In their efforts to derail the group, internal administration critics are questioning why a convicted felon, pardoned or not, is being allowed to help shape policy. Abrams, who served as an assistant secretary of State during the Reagan administration, was a key player in Iran-Contra and pleaded guilty to "withholding information from Congress" President George H.W. Bush pardoned him. Abrams' supporters say the conviction was part of a political vendetta by Democrats against Reagan.
Other Wolfowitz foes argue that focusing on Abrams' past is irrelevant. They contend that his role should be placed in the broader context of the split within the Bush administration pitching liberals and supporters of Powell against hawks who cleave to Wolfowitz and his boss, Defense Secretary Donald Rumsfeld.
Within that broader split, the philosophical and ideological disagreements are sharp. The Wolfowitz hawks argue that Iraqi oil--the second-largest reserves in the World--could be a godsend for the United States. Supervision of it could help Washington shape U.S. and global energy prices, act as a counterweight to Saudi Arabia's dominant influence in the oil markets and erode the power of the Arab-led Organization of the Petroleum Exporting Countries (OPEC).
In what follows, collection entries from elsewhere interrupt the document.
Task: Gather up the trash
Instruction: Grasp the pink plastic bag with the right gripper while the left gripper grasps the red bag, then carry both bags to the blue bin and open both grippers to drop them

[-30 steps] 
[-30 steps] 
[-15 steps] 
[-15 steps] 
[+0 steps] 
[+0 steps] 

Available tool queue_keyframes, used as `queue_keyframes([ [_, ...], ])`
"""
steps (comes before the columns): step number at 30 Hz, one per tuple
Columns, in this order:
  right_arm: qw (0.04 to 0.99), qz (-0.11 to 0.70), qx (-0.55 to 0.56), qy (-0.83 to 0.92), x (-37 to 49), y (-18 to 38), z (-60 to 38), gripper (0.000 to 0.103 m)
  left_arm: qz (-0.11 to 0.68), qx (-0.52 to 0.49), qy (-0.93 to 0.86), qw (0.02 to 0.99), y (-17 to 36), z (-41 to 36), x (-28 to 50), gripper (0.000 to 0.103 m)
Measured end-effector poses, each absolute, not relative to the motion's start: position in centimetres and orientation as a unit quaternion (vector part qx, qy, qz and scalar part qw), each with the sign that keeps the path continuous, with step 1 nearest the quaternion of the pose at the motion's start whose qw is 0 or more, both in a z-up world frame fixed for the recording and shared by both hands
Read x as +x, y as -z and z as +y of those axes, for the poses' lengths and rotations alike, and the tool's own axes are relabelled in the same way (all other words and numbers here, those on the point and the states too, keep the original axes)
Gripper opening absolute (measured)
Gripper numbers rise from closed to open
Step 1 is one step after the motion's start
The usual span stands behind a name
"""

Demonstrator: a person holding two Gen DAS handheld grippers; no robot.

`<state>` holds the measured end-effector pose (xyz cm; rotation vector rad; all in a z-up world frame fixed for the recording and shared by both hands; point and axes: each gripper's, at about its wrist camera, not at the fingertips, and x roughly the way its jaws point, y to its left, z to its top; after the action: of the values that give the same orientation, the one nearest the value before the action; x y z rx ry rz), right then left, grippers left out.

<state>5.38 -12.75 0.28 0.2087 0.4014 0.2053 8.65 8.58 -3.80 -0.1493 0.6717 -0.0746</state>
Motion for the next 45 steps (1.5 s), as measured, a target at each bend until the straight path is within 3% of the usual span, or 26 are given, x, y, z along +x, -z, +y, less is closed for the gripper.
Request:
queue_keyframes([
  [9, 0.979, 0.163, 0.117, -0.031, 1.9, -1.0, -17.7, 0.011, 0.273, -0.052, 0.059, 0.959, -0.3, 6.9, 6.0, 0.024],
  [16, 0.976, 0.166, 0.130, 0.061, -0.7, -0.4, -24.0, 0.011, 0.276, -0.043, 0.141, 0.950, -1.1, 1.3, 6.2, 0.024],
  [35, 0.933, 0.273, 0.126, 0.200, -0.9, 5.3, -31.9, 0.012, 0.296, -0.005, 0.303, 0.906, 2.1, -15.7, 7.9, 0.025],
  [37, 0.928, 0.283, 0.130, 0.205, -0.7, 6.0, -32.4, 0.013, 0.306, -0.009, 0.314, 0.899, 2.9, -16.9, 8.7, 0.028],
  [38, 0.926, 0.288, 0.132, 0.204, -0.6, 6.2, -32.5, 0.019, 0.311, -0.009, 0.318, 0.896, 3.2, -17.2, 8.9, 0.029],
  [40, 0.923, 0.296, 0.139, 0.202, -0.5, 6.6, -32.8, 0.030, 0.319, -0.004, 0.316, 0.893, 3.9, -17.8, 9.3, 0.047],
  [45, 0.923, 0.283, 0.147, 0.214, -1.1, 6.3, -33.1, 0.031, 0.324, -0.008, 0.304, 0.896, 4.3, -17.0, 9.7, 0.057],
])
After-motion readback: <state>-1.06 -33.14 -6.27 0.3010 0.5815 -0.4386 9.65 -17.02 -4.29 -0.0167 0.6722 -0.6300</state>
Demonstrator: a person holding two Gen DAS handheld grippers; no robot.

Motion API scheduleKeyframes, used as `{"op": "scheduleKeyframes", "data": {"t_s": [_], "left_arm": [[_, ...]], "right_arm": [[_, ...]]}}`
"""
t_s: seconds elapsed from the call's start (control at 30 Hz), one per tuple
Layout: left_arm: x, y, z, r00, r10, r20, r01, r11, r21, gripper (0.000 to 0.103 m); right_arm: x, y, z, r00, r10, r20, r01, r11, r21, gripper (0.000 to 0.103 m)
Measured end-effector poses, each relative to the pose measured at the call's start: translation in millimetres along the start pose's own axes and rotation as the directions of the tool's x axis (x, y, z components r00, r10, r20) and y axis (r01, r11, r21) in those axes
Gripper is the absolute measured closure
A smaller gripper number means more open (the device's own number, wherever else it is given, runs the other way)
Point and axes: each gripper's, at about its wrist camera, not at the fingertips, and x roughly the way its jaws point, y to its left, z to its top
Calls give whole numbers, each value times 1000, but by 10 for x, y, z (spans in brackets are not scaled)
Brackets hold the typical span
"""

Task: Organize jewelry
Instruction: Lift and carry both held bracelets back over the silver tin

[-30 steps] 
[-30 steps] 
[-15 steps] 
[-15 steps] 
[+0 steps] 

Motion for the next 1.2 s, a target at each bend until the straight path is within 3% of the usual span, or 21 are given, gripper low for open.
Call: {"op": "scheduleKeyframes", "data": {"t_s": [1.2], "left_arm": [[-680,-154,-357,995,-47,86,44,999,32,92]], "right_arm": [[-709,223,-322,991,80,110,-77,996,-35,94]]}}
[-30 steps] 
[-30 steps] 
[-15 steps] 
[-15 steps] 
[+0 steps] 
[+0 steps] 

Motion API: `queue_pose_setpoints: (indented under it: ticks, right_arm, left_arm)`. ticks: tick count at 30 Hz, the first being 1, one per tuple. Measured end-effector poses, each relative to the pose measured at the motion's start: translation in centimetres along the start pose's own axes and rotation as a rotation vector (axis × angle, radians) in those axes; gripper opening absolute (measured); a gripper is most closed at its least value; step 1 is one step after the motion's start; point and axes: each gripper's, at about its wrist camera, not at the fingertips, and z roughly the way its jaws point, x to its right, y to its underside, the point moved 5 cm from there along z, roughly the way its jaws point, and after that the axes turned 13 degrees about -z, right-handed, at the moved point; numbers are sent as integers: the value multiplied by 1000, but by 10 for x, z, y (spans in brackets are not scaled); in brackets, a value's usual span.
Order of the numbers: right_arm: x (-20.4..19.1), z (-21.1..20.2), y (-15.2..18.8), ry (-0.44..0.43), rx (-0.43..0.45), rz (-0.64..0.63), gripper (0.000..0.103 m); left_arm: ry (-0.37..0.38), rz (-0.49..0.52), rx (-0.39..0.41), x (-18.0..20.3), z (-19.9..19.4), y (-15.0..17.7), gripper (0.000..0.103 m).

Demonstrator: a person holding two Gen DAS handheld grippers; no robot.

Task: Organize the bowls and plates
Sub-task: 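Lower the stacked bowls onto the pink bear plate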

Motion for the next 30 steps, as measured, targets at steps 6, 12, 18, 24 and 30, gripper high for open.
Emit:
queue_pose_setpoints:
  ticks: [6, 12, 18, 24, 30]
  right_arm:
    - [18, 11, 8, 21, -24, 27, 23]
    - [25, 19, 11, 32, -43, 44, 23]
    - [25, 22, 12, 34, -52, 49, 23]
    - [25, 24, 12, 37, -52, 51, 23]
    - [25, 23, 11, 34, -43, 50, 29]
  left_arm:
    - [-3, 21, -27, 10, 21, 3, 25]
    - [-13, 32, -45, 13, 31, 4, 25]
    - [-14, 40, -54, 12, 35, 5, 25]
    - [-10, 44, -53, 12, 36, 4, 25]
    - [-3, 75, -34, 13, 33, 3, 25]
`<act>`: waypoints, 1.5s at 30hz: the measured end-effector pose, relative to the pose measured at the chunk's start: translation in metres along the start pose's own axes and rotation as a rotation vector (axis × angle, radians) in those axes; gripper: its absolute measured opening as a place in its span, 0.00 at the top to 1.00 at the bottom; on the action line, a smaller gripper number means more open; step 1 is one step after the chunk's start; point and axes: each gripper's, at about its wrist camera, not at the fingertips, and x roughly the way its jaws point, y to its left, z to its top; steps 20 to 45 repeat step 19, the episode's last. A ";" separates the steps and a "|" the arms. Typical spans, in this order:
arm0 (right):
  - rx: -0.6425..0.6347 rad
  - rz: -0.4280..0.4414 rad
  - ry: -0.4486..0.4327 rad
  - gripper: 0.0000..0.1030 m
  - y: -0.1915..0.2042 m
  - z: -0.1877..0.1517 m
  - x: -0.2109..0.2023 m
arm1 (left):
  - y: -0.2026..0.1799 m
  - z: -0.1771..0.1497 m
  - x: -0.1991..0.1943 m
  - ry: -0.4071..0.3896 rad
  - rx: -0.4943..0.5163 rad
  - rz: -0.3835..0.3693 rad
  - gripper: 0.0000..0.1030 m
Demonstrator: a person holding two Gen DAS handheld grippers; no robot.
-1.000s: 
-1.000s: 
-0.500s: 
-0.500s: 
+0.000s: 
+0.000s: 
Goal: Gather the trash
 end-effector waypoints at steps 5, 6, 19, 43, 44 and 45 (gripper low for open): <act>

In the event that Saddam doesn't set fire to the oil wells, the hawks maintain that during a "transitional reconstruction period" the United States should supervise Iraqi oil to prevent future sabotage and avoid disruption of the oil market. Certainly a surge in production would do no one--except possibly Western consumers in the short term--much good. As one British oil-industry source pointed out, increased Iraqi oil production would be harmful even to the major U.S. oil companies, which would see their profit margins cut with lower prices.